Curated by James Voorhies
Carpenter Center for the Visual Arts
Harvard University, Cambridge, MA
October 23–December 21, 2014
Made possible with funding and staff of Harvard University’s Carpenter Center for the Visual Arts; realized within my responsibilities as Director and Curator of the Carpenter Center for the Visual Arts
Questions about the systemic factors that influence human behavior are at the heart of Simon Fujiwara’s compelling and deeply engaging practice, including the three works presented in the exhibition Simon Fujiwara: Three Easy Pieces. In works of art that conflate fact and fiction Fujiwara raises questions about gender identity, sexuality, libidinal desire, belonging and racial profiling. Bringing personal experiences into contact with broader historical, social, and political issues, his work often functions as theatrical frameworks where players—family members, friends, historical figures—cohabit and interact within the very same historical and social contexts.

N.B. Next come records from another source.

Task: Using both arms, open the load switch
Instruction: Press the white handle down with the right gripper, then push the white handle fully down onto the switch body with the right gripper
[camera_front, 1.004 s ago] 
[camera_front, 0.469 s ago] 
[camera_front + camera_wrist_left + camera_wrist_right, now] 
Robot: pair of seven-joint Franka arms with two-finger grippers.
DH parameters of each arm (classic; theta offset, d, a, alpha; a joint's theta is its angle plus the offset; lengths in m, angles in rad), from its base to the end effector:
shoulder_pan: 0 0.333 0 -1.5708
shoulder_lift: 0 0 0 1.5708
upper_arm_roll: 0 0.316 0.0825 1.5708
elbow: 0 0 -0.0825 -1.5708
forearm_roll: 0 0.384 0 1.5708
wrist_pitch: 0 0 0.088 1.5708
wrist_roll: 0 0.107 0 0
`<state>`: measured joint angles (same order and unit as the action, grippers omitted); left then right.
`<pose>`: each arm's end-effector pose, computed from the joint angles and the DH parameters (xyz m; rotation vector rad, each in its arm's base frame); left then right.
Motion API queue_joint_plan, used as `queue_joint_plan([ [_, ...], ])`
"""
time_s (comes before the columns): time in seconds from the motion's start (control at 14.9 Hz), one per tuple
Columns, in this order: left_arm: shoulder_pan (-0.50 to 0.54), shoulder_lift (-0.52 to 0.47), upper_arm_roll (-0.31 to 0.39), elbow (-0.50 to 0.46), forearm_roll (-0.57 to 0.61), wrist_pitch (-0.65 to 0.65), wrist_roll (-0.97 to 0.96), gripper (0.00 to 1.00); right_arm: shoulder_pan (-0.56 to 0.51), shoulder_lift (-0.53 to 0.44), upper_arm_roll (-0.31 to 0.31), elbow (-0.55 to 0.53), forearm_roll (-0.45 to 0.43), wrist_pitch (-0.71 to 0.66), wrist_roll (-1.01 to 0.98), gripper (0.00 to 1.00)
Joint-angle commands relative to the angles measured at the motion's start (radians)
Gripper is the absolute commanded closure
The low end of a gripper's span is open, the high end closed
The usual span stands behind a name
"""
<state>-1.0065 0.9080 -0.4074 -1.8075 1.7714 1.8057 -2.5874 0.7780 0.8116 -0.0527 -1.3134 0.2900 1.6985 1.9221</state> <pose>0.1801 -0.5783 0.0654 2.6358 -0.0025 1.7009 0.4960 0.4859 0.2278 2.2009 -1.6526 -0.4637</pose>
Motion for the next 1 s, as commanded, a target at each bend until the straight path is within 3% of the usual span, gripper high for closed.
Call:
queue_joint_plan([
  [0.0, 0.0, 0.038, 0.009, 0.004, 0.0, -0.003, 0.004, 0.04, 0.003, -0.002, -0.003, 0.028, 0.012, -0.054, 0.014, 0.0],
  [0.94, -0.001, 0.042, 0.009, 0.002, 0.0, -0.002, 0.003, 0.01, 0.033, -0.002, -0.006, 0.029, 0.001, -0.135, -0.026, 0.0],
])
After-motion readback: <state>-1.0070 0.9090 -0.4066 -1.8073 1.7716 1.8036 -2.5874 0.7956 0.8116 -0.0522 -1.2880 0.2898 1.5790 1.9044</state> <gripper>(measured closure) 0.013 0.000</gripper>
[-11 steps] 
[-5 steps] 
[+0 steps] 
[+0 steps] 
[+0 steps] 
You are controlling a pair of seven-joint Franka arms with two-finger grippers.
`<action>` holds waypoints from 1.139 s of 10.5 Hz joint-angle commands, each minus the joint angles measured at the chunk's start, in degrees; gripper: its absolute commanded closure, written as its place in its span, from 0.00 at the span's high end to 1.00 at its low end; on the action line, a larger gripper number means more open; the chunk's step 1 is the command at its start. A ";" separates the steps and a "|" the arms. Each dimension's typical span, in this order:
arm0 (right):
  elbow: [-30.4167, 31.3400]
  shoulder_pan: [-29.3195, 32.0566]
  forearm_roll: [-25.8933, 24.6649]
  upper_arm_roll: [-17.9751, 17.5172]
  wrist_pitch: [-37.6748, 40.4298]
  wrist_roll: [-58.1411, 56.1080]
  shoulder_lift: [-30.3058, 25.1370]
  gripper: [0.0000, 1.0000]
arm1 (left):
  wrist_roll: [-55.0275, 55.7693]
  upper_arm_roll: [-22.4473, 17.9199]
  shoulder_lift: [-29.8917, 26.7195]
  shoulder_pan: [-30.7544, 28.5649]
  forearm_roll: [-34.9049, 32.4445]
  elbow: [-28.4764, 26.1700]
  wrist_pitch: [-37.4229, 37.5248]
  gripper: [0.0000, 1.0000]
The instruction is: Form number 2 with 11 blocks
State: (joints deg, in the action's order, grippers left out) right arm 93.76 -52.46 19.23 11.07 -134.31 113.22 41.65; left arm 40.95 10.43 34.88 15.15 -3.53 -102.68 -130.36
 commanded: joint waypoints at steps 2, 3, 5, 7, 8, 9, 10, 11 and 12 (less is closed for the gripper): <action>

In Studio Pietà (King Kong Komplex), for example, the artist restaged elements remembered from a childhood photograph, now lost. In the photograph, his bikini-clad British mother was held aloft in the arms of a Lebanese boyfriend on a Beirut beach by the Casino du Liban, where she performed as a cabaret dancer. The installation included the physical evidence and a video of the attempts to recast the lost photograph. Fact and fiction combined into an enthralling process of reconstructing the photograph from personal memory, which leads to inquiries on the relationship between the West and the Middle East, touching on racial profiling, exoticism, and terrorism.
Rehearsal for a Reunion (with the father of pottery) was based on the artist’s trip to Japan to reconnect with his estranged Japanese father through the collective act of making a tea set in a pottery workshop. The installation at the Carpenter Center featured artifacts from this experience and a video and raises questions about authenticity, identity, and our innate desire for conclusion.
Letters from Mexico, inspired by the 16th-century Letters from Mexico by conquistador Hernán Cortés, featured objects and texts that chronicle Fujiwara’s experiences during a visit to Mexico which coincided with dual celebrations marking its independence from Spain and its revolution. Fujiwara’s letters, translated phonetically by street typists in Mexico City, alluded to what is lost in translation as vestiges of colonialism linger in other socioeconomic forms in the relationship between Europe and Mexico.
Born in 1982 in London and currently based in Berlin, Simon Fujiwara interweaves performance, film, sculpture, and text into highly immersive environmental installations. Bringing personal experiences (both real and imagined) into contact with broader historical, social, and political topics, his expansive practice has been described as an “autobiographical journey through the architecture of modern life—constantly rebuilt as it is retold.”